Asymptomatic patients (119) with catheter-acquired bacteriuria were randomly assigned to receive no therapy, a single dose (320-1600 mg) of therapy with trimethoprim-sulfamethoxazole, or 10 days (160-800 mg twice daily) of therapy. Thirty-two patients with lower tract symptoms alone received a single dose or 10 Trifamox 500 Mg Precio days of therapy, and 10 patients with upper tract symptoms or signs received 10 days of therapy.

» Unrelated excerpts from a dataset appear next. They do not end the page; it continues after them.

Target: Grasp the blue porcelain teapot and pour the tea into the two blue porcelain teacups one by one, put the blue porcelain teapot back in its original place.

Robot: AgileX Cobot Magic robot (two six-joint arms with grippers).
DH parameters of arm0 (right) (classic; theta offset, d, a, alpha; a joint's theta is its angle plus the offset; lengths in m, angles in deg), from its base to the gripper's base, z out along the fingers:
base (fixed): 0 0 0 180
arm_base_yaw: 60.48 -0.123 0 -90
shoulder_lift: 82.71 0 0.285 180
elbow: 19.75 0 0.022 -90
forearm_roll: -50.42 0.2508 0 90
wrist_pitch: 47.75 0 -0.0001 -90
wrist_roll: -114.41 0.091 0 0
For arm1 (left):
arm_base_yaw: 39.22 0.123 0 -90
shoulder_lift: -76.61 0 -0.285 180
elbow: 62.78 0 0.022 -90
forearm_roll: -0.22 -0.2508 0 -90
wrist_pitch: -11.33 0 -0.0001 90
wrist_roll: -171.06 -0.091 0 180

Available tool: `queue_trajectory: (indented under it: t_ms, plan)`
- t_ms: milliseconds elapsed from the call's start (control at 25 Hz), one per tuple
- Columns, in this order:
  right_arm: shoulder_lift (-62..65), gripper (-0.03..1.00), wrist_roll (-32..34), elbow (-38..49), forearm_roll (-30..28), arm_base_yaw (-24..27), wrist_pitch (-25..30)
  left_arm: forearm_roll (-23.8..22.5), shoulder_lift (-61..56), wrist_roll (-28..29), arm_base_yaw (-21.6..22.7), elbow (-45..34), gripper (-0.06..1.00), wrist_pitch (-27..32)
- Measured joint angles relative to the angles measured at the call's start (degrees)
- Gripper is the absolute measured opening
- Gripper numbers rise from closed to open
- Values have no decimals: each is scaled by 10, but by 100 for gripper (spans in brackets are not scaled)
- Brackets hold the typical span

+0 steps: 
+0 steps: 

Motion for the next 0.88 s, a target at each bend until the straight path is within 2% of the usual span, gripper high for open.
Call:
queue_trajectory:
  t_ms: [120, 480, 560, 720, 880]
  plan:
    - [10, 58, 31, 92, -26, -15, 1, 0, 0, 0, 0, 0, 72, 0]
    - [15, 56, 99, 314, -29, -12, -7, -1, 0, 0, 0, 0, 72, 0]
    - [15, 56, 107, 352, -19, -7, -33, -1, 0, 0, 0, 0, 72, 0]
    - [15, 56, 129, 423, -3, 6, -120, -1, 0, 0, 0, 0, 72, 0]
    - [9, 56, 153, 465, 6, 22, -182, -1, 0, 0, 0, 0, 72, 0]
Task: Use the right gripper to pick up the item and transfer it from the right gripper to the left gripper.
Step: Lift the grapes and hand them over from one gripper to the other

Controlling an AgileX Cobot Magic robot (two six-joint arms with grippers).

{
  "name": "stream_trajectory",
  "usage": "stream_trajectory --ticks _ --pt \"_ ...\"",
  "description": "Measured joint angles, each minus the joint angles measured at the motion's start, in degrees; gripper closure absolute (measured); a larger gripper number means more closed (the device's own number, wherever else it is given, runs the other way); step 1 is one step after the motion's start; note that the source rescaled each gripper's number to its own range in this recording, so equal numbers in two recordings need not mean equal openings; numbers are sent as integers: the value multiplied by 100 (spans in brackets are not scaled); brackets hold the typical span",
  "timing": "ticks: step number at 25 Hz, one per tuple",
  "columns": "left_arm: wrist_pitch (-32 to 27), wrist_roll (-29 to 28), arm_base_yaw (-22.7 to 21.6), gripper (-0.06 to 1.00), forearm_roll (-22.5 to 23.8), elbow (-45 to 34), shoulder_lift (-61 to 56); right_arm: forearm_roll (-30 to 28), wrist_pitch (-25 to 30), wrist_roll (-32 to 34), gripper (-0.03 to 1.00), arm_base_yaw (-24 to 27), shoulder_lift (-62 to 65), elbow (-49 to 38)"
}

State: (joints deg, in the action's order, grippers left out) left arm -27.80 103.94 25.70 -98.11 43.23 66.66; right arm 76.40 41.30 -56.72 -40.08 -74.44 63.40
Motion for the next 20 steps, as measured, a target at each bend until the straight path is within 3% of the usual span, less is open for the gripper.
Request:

trimoks fort 20 tablet 2016-08-11

The activities of three sulphonamides and trimethoprim against strains of Pseudomonas aeruginosa have been studied. Sulphadiazine had most activity, sulphadimidine had little, and the activity of sulphamethoxazole was intermediate. According to their sensitivity to sulphamethoxazole, strains were divided into two groups: "highly resistant" (16%, MIC greater than 1000 microgram per ml) and "moderately resistant" (84%, MIC less than or equal to 1000 microgram per ml). The former were resistant on disk testing to Sulphatriad 300 microgram. Sulphamethoxazole and trimethoprim did not act in synergy against them. The moderately resistant strains were sensitive to Sulphatriad; trimethoprim and sulphamethoxazole showed marked synergy against them in agar-plate dilution tests. The concentrations of trimethoprim and sulphamethoxazole necessary for synergy lay for each drug within the range of concentrations at which they have been found in urine Penamox Drug , and the ratio of their MICs when acting in synergy was similar to the ratio of their concentrations in urine. It is suggested that a disk containing trimethoprim and sulphamethoxazole in a ratio of 1 : 2 rather than 1 : 20 would be more appropriate when testing strains from urine for their sensitivity to co-trimoxazole.

trimoks 80 mg 2015-04-01

To identify the prevalent serotypes causing invasive pneumococcal disease in children of SAARC countries, to determine the coverage of Chloramphenicol Brand Name these serotypes by the available vaccines, and to determine the antibiotic resistance pattern of Streptococcus pneumoniae.

trimoks 240 mg 2015-12-17

The in vitro activity of CEM-101, a new fluoroketolide, was determined against Gram-positive organisms with various macrolide susceptibility profiles. Experiments for determination of the MICs and minimum bactericidal concentrations (MBCs), timed killing, single-step and multistep mutation rates, the erythromycin induction of resistance, postantibiotic effect (PAE), and drug interactions were performed for CEM-101; and the results were compared to those obtained with telithromycin, macrolides, and lincosamides. The MBCs of CEM-101 remained lower overall than those of telithromycin, and CEM-101 displayed a 2-fold greater potency than the ketolide. Timed-killing curve testing showed that CEM-101 had greater bactericidal activity than telithromycin (a >or=3-log(10)-CFU/ml decrease in the initial inoculum at 24 h) against the staphylococcal isolates tested. The propensity of CEM-101 to cause resistance was low, as determined from the rates of resistance determined in single-step mutational studies (<10(-8) or 10(-9)). In multipassaging studies, mutants of two strains (both of which were USA300 isolates) resistant to CEM-101 emerged. That number was comparable to the number resistant to clindamycin but less than the number resistant to telithromycin. Erythromycin induced CEM-101 resistance in Staphylococcus aureus and Streptococcus pneumoniae, similar to telithromycin; however, in seven of eight beta-hemolytic streptococci, CEM-101 resistance induction was not observed. CEM-101 showed a significant concentration- and exposure-dependent PAE against the strains tested, with the values ranging from 2.3 to 6.1 h for Gram-positive organisms (these times were longer than those for telithromycin). No antagonism was found in synergy analyses, with enhanced inhibition being most noted for combinations with CEM-101 and ceftriaxone, gentamicin, and trimethoprim-sulfamethoxazole. Overall, this new antimicrobial agent (CEM-101) showed good antimicrobial characteristics compared with those of the agents in its class and exhibited measured parameter values similar or superior to those of utilized comparators, indicating that CEM-101 Klion 500 Mg warrants further clinical evaluation.